Aside from the previously discussed mathematical absurdity of imagining there’s exactly one person designed for one other person, the One True Soulmate thing doesn’t account for polyamory, or people who are widowed and then find love again, or just people who have multiple serious relationships in their life because something isn’t retroactively less real because it ended. Then there’s the fact that we are all whole already and don’t need another person to complete us.

I’m not sure I even believe in souls, at least not in the metaphysical or religious way the term is often used. I’m both an atheist and fundamentally quite cynical.

So no, I don’t believe in soulmates. That doesn’t mean I am cynical about love. I’m not. I do believe in powerful connections between people, which might happen quickly or might grow over years.

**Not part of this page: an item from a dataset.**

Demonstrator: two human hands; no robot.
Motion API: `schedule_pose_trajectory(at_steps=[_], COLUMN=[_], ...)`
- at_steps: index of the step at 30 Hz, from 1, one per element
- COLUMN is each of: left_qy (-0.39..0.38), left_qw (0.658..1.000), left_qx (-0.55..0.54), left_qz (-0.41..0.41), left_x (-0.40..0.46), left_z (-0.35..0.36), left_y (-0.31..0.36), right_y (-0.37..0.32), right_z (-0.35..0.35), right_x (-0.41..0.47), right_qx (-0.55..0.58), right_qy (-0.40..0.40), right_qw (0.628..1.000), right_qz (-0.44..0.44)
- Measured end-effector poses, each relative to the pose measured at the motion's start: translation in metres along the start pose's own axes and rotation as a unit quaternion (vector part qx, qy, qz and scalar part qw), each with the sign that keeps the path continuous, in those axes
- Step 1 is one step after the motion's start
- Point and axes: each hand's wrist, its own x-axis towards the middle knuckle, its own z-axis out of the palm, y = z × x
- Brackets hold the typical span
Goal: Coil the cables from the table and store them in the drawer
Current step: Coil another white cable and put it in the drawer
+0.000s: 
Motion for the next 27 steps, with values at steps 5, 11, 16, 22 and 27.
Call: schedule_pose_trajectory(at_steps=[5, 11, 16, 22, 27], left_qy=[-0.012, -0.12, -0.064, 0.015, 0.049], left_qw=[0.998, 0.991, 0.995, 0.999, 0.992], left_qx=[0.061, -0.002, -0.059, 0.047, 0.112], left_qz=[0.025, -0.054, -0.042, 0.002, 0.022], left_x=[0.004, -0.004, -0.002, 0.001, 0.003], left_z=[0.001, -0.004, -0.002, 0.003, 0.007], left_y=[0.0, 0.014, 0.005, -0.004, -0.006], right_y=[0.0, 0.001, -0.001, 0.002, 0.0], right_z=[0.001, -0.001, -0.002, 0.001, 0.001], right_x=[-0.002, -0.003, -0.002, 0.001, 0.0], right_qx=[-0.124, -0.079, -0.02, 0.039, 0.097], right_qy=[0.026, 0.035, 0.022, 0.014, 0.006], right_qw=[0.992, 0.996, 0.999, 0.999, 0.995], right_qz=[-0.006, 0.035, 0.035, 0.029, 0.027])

When I hear “soulmate,” I think it implies a situation where you’re so made for each other that everything is easy. It’s the Disney-fied, romcom-style happy ending where all problems vanish and you live blissfully ever after.

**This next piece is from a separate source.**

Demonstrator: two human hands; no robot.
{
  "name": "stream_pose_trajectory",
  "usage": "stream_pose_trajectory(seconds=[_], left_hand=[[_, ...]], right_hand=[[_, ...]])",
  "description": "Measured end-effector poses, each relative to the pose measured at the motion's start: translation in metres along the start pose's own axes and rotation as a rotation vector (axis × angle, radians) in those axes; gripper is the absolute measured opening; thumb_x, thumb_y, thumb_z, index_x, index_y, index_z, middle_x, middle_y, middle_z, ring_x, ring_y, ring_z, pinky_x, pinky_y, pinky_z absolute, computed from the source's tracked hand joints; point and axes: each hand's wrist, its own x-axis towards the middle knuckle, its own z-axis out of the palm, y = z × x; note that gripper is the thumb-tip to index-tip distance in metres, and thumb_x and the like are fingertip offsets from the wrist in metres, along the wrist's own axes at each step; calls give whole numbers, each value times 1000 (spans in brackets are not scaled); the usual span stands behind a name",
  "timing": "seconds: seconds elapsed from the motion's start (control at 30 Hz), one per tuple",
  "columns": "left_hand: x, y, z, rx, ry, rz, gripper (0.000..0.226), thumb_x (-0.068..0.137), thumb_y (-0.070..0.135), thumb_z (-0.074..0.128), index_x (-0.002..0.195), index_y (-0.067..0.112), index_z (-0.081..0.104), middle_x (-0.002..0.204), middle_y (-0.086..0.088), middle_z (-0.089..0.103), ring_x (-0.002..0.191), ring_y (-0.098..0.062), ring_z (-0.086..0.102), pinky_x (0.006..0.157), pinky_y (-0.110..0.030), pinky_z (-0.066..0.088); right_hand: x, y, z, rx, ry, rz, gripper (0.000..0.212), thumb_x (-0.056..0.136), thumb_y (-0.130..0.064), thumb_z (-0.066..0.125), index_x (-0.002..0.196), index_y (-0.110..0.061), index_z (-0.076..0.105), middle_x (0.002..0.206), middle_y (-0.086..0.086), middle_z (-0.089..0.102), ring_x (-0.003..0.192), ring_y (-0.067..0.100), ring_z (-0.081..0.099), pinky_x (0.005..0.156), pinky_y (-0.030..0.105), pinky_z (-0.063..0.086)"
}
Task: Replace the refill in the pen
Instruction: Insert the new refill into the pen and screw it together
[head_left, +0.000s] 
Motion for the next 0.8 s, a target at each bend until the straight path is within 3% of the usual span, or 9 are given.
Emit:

But that’s not real. It’s a seductive lie, a dangerous fiction, a marketing ploy that leads real people to believe their relationships are inadequate.

I don’t want always-easy, because always-easy does not exist when it comes to meaningful relationships. What I want is someone who sees me completely. Someone who sees everything – the good, the bad, the ugly, the broken – and loves me anyway.

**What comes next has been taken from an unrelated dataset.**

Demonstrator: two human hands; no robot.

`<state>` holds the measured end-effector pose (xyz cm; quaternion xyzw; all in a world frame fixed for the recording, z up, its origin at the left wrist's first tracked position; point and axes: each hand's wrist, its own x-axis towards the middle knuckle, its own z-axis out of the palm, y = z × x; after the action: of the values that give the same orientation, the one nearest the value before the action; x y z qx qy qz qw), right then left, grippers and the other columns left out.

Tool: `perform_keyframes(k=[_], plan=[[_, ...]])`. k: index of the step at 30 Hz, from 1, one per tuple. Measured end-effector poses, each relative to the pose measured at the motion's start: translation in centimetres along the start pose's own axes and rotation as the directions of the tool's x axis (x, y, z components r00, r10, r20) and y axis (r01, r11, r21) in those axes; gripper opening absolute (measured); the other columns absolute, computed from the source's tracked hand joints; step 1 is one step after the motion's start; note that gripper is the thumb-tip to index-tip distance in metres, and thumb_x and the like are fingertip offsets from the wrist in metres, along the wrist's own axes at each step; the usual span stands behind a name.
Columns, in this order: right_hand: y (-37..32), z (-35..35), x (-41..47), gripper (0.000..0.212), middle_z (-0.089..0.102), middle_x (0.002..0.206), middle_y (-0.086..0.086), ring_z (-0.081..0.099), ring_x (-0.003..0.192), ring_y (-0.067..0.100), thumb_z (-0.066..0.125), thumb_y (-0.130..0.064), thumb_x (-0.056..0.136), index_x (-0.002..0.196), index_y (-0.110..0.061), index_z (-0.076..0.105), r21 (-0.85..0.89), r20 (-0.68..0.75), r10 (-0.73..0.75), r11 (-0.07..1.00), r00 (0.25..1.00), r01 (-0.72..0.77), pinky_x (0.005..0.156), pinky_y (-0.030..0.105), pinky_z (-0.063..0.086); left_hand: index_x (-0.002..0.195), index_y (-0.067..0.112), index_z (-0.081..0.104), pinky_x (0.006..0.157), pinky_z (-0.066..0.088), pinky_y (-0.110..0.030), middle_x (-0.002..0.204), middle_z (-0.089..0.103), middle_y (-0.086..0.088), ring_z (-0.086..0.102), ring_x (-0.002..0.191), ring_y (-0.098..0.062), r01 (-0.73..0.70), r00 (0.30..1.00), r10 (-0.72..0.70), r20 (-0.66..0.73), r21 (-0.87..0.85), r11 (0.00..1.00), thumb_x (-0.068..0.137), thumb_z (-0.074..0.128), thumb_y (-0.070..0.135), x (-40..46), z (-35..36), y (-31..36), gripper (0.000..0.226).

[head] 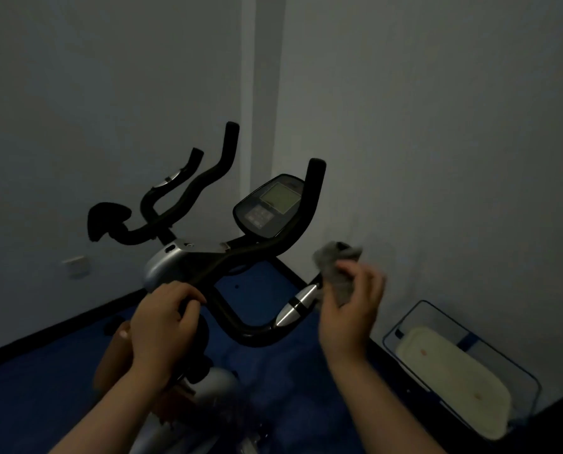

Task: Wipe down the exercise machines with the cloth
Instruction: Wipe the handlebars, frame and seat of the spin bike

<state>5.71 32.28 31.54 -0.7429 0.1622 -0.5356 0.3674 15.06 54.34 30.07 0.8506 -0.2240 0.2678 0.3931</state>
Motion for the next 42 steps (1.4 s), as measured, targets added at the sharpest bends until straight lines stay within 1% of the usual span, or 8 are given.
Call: perform_keyframes(k=[4, 9, 15, 20, 28, 33, 38, 42], plan=[[-0.2, -0.6, -1.9, 0.034, 0.047, 0.107, 0.002, 0.053, 0.097, 0.000, 0.069, 0.010, 0.079, 0.098, -0.017, 0.061, 0.099, 0.090, 0.049, 0.993, 0.995, -0.058, 0.082, 0.008, 0.045, 0.069, 0.022, 0.065, 0.056, 0.044, -0.035, 0.069, 0.059, 0.011, 0.054, 0.064, -0.010, 0.006, 1.000, -0.006, 0.005, -0.013, 1.000, 0.078, 0.039, 0.031, 0.0, -0.1, -0.1, 0.029], [0.0, -0.2, 1.5, 0.030, 0.046, 0.111, 0.003, 0.051, 0.101, -0.003, 0.069, 0.007, 0.080, 0.104, -0.010, 0.062, 0.070, -0.071, 0.041, 0.997, 0.997, -0.036, 0.087, 0.006, 0.041, 0.069, 0.023, 0.065, 0.057, 0.042, -0.032, 0.071, 0.060, 0.011, 0.054, 0.065, -0.012, 0.012, 1.000, -0.012, 0.009, 0.020, 1.000, 0.078, 0.041, 0.029, 0.0, 0.0, 0.1, 0.026], [-0.6, -2.0, -2.7, 0.039, 0.047, 0.107, -0.013, 0.053, 0.095, -0.005, 0.072, 0.002, 0.081, 0.096, -0.033, 0.060, 0.071, 0.245, 0.007, 0.997, 0.970, -0.025, 0.077, 0.001, 0.041, 0.067, 0.026, 0.063, 0.055, 0.040, -0.030, 0.069, 0.058, 0.013, 0.052, 0.062, -0.008, 0.007, 1.000, -0.007, 0.005, 0.022, 1.000, 0.077, 0.039, 0.032, 0.1, 0.0, 0.0, 0.026], [0.1, -3.2, 4.3, 0.032, 0.048, 0.115, -0.002, 0.052, 0.105, 0.018, 0.071, -0.001, 0.083, 0.112, -0.012, 0.068, -0.183, -0.012, -0.117, 0.977, 0.993, 0.113, 0.091, 0.016, 0.043, 0.068, 0.027, 0.062, 0.056, 0.038, -0.027, 0.070, 0.058, 0.015, 0.049, 0.063, -0.001, -0.012, 1.000, 0.012, 0.011, -0.001, 1.000, 0.078, 0.040, 0.030, -0.1, -0.1, -0.2, 0.024], [-0.6, -2.5, 4.3, 0.034, 0.064, 0.110, 0.003, 0.048, 0.103, 0.018, 0.073, -0.003, 0.075, 0.108, -0.012, 0.072, -0.385, 0.455, -0.325, 0.768, 0.829, 0.513, 0.069, 0.033, 0.055, 0.065, 0.028, 0.061, 0.055, 0.038, -0.031, 0.067, 0.058, 0.014, 0.050, 0.059, -0.009, -0.075, 0.996, 0.075, 0.038, -0.019, 0.997, 0.076, 0.041, 0.029, 0.2, -0.5, -0.1, 0.023], [-2.4, -0.9, 4.5, 0.033, 0.062, 0.110, 0.001, 0.044, 0.105, 0.019, 0.074, -0.010, 0.080, 0.113, -0.012, 0.069, -0.539, 0.307, -0.179, 0.777, 0.935, 0.326, 0.066, 0.034, 0.053, 0.066, 0.031, 0.060, 0.057, 0.035, -0.029, 0.067, 0.057, 0.015, 0.054, 0.060, -0.011, -0.152, 0.979, 0.145, 0.141, 0.039, 0.988, 0.076, 0.041, 0.031, 0.4, -0.5, -0.4, 0.022], [-3.2, -0.7, 4.4, 0.020, 0.062, 0.103, -0.002, 0.049, 0.102, 0.019, 0.064, -0.022, 0.090, 0.108, -0.019, 0.069, -0.510, 0.664, -0.059, 0.693, 0.745, 0.510, 0.068, 0.039, 0.054, 0.078, 0.029, 0.062, 0.067, 0.026, -0.026, 0.076, 0.060, 0.016, 0.054, 0.069, -0.009, -0.298, 0.936, 0.298, 0.186, -0.025, 0.954, 0.080, 0.042, 0.028, -0.2, -0.9, -1.8, 0.020], [-4.8, 0.3, 4.4, 0.019, 0.057, 0.110, -0.002, 0.046, 0.110, 0.018, 0.058, -0.025, 0.094, 0.109, -0.018, 0.067, -0.669, 0.466, 0.052, 0.673, 0.883, 0.314, 0.075, 0.033, 0.047, 0.080, 0.024, 0.064, 0.074, 0.026, -0.023, 0.078, 0.062, 0.012, 0.050, 0.075, -0.007, -0.328, 0.930, 0.346, 0.128, -0.138, 0.934, 0.082, 0.045, 0.023, -0.5, -1.3, -2.5, 0.020]])
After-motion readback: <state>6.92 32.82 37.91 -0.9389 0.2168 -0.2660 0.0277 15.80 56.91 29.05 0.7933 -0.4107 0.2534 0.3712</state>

And, yeah, someone who can call me on my bullshit.

I don’t believe that anyone can know us better than we know ourselves. That is a fallacy. No-one else will ever be in your head or your body and you are always the ultimate and final expert on you. But I do believe that another person can see the bits of us that we’re not seeing, or choosing not to see, or trying to choose not to see.

Of course, it requires trust and vulnerability to let someone in that far. I’m not very good at either trusting people or being truly vulnerable. It takes me a long time to get there and the rest of the time, there’s a protective layer around me. Sometimes it’s a steel wall a foot thick, sometimes it’s barely perceptible and almost permeable.

A soulmate, in that fiction, would be someone who immediately fixed all those issues with their True Love. That doesn’t exist. What I want is someone who takes the time to see everything that is behind that wall, makes the effort to understand it, and wants to stay even then. Someone who does not expect pretense or perfection, but who embraces all that I am and – and this bit is important – all that I will be.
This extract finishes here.